Work instructions: Reproduce exactly the lines of the material beneath, from the line that contains "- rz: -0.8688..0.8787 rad" to the line that contains "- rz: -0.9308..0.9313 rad", both included, and no other lines.

Data block:
Content starts

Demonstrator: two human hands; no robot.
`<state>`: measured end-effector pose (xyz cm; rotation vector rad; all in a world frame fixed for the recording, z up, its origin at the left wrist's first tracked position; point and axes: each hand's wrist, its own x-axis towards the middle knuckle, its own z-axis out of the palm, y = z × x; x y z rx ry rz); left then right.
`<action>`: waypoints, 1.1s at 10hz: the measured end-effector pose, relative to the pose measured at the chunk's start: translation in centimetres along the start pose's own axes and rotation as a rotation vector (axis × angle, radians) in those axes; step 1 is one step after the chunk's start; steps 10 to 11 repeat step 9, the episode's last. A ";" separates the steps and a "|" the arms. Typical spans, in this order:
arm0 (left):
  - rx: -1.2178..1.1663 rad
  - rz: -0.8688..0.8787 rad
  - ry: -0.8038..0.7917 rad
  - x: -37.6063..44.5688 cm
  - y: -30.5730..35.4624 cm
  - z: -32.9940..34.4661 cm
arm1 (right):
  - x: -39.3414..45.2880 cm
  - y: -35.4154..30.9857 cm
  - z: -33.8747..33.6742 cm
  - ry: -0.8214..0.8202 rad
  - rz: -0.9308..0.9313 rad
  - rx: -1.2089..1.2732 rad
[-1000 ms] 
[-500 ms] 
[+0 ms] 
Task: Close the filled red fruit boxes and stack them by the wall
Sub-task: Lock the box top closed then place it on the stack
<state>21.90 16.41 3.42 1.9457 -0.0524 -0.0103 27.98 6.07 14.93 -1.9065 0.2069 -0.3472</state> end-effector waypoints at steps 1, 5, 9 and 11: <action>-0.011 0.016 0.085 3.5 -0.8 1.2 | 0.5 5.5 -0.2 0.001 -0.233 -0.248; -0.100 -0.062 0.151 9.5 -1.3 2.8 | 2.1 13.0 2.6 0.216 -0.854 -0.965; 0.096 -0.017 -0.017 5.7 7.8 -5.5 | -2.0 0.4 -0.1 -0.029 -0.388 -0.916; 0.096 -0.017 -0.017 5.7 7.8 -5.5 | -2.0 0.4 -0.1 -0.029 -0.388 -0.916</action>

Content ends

Response to the exercise:
  - rz: -0.8688..0.8787 rad
  - ry: -0.8038..0.7917 rad
  - x: -37.6063..44.5688 cm
  - y: -30.5730..35.4624 cm
  - z: -32.9940..34.4661 cm
arm1 (right):
  - x: -39.3414..45.2880 cm
  - y: -35.4154..30.9857 cm
  - z: -33.8747..33.6742 cm
  - ry: -0.8214..0.8202 rad
  - rz: -0.9308..0.9313 rad

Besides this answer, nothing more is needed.